In the opening animation, the player discovers that they have involuntarily become an agent of the Strategic Intelligence Alliance and have secretly received a brain implant.

The SIA is dealing with the potential threat posed by a disappearing, reappearing building that bears the sign: "The Golden Age of Advertising".

Using the sign as a clue, an eccentric SIA researcher at the Institute of Worst-Case Studies applies a proprietary data-mining technique known as Implosive Paranoia Modeling and traces the phenomenon to an obscure scientist, Webster Wotsletter. Further, the modeling technique accurately predicts the location where the building will next appear.

The player, now an agent of the SIA, is sent there.

In fact, the building is a temporal-dimension transporter. Upon entering it, the player should note the name "Uber" on the door.

Once inside, the player is introduced to the theory of shifting temporal perception (the Burma-Shave Analogy), and learns a bit about Webster's career and family. Curiously, his five sons, Royal, Silo, Tat, Uber and Vkoda, were all born at precisely the same instant. Apparently, "The Golden Age of Advertising" is the personal transporter of Webster's son Uber.

From here the player is transported to the Shave, the central location of the adventure and the home base of Webster and his sons. In the Shave, the player must solve large integrated puzzles to gain access to the various transporters of the remaining sons. The player uses these transporters to travel to other puzzle environments.

Script for The Burma-Shave Analogy

Our perception of reality can be compared to a clever advertising practice originated by the marketers of Burma Shave in the mid 20s. A single message was split into smaller fragments presented on a number of signs posted a considerable distance apart along an interstate highway.

For the purpose of our analogy, consider the messages the full extent of perceived reality. The highway, surrounding landscape and all other elements beyond the signs represent a transcendent reality beyond perception. Thus each sign is a perceptual unit-of-now. So among a nearly infinite number of absolute units-of-now, a very small set are perceived and as those units are pasted together into a coherent message, a reality is created.

We share this reality because we perceive units-of-now starting from the same offset and at the same frequency.

What would happen if we changed the offset or frequency or both?

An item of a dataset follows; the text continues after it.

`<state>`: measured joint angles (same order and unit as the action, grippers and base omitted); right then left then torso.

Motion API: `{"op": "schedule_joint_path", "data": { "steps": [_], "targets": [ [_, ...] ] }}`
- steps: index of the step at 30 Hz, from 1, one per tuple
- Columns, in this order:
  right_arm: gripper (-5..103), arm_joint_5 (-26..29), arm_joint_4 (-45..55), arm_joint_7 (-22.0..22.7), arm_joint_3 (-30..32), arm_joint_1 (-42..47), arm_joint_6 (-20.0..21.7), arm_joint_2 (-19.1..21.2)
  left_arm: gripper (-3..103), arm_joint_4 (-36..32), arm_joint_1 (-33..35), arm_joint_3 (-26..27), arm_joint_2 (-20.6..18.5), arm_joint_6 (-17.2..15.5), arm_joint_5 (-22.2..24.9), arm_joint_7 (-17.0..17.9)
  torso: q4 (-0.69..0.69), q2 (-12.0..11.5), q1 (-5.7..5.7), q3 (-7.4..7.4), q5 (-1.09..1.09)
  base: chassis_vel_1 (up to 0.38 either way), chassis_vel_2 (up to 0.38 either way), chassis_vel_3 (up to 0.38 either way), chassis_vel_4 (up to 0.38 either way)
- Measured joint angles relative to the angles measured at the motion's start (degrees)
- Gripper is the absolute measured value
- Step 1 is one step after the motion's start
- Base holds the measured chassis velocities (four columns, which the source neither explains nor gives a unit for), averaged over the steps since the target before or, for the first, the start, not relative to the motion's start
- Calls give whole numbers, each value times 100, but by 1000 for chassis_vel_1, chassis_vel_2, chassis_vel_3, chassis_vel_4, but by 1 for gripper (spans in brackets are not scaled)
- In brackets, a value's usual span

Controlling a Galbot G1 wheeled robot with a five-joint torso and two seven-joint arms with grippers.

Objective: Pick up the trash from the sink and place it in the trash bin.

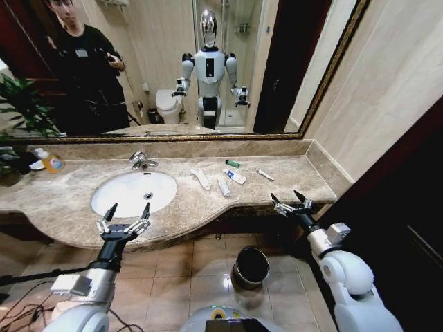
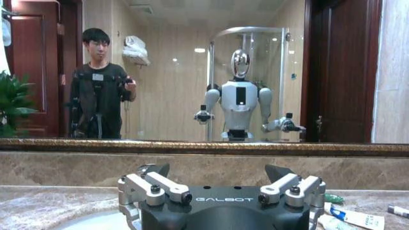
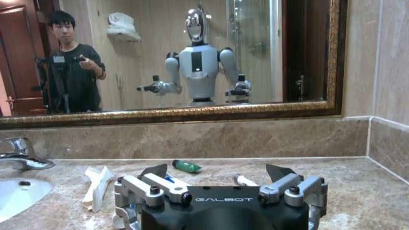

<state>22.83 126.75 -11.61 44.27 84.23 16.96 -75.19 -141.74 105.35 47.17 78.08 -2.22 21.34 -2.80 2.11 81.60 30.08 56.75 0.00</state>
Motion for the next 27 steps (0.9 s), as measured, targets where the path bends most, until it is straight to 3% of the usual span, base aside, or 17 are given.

One might expect the greater reality of absolute units-of-now to be coherent in a way consistent with our perceived reality. If this were true then increasing the frequency would result in a slowed version of current reality. However, this is not the case. Coherency is strictly derived from the message that emerges as the fragments are perceived and as their adjacencies are rationalized. The process is much like an assortment of adjectives acting on a single noun. Consider how all of the following rationalize into a different image:

  • Fat man
  • Dead man
  • Small man
  • Strong man
  • Invisible man

In a like fashion, changes in the offset, frequency or both result in a new mix of perceptual units-of-now with new and unique adjacencies and rationalize into a reality of meaning and content vastly different from all others.